Prof. Froomkin says there comes a point where Steve Martin’s tax advice starts to seem attractive:
You.. can be a millionaire.. and never pay taxes! You can be a millionaire.. and never pay taxes! You say.. “Steve.. how can I be a millionaire.. and never pay taxes?” First.. get a million dollars. Now.. you say, “Steve.. what do I say to the tax man when he comes to my door and says, ‘You.. have never paid taxes’?” Two simple words. Two simple words in the English language: “I forgot!” How many times do we let ourselves get into terrible situations because we don’t say “I forgot”? Let’s say you’re on trial for armed robbery. You say to the judge, “I forgot armed robbery was illegal.” Let’s suppose he says back to you, “You have committed a foul crime. you have stolen hundreds and thousands of dollars from people at random, and you say, ‘I forgot’?” Two simple words: Excuuuuuse me!!”
Alas, he reports, it doesn’t work.
New MexiKen recalls the words of Will Rogers: “The income tax has made more liars out of the American people than golf.”

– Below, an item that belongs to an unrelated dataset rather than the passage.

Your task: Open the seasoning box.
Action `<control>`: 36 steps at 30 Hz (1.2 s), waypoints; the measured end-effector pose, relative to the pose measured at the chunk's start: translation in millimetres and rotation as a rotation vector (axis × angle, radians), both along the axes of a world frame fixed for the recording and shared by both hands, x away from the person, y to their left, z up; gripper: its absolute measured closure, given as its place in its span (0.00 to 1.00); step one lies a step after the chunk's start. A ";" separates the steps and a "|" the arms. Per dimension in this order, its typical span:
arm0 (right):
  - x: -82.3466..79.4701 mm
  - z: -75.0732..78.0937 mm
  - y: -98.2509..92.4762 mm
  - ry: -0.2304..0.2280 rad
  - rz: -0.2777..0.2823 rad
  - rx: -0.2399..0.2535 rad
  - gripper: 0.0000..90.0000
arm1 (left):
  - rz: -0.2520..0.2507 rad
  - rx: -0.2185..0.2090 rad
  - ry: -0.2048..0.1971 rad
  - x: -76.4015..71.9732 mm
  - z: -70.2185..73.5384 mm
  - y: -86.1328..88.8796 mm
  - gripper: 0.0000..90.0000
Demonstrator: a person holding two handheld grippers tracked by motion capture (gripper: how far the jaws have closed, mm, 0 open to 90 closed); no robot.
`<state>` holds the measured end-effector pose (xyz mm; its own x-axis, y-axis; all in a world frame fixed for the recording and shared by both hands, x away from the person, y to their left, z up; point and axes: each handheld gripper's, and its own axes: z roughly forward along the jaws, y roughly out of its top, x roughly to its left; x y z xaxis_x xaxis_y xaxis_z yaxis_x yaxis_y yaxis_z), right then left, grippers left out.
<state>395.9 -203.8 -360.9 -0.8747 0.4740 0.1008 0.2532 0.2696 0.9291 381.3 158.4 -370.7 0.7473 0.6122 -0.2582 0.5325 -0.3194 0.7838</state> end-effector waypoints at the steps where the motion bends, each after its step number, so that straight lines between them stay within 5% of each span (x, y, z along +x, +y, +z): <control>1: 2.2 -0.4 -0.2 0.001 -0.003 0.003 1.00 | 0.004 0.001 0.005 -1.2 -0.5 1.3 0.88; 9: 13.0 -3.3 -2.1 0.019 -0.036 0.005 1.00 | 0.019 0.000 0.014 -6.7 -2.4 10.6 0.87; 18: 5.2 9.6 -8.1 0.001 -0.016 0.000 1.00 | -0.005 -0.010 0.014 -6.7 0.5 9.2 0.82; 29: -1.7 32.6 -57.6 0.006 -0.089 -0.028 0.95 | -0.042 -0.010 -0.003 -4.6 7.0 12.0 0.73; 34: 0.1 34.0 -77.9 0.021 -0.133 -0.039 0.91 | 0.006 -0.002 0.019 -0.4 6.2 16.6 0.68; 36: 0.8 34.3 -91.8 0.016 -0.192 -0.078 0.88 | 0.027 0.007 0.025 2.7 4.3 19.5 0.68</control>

If you’ve run out of ways to procrastinate, try these helpful techniques from sz at World O’Crap:
Well, this year I was going to do them early, so in February I took all of the forms and receipts and stuff from the file where I throw tax stuff, and put everything on the kitchen table, so it would be right there, guilting me about my taxes every time I walked into the kitchen. And I did feel guilty, and vowed frequently to do taxes the very next day. However, after a few weeks of this, I had to hurriedly clean the kitchen because company was coming, and I scooped up everything and put it … somewhere.
I didn’t think about taxes again until yesterday, when I saw some reference to the 15th being tax day and panicked. So, I watched “CSI” and “Missing” to help me focus. Then I arranged my calculator, stapler, pencils, and such on the table, and got out the file that’s supposed to contain all my tax stuff — and saw that it was empty. And then I remembered that I had put everything on the kitchen table, where it had sat for months, until I needed to clean up, and had put it all … somewhere.
I interrogated all of the usual suspects (drawers, magazine racks, the china cupboard, etc.), taking out their contents and demanding that they show me the tax stuff. And, in order to send a message to the clutter about the consequences of harboring fugatives, I threw away a bunch of old periodicals, expired coupons, Christmas cards, and requests for donations from my college. But the missing tax stuff remained hidden. Finally, in desperation, I tried looking in the hamster/guest/junk room. And there, under a stack of books, was the tax stuff.
There’s also amusing advice on what to do if you’re a blogger who puts up a tip jar. Not necessarily sound advice, but amusing.
And finally, courtesy of J-Walk, is a link to Presidential Tax Returns. I had no idea that Richard and Patricia Nixon made $73,648.86 in wages, salaries, and tips in 1969.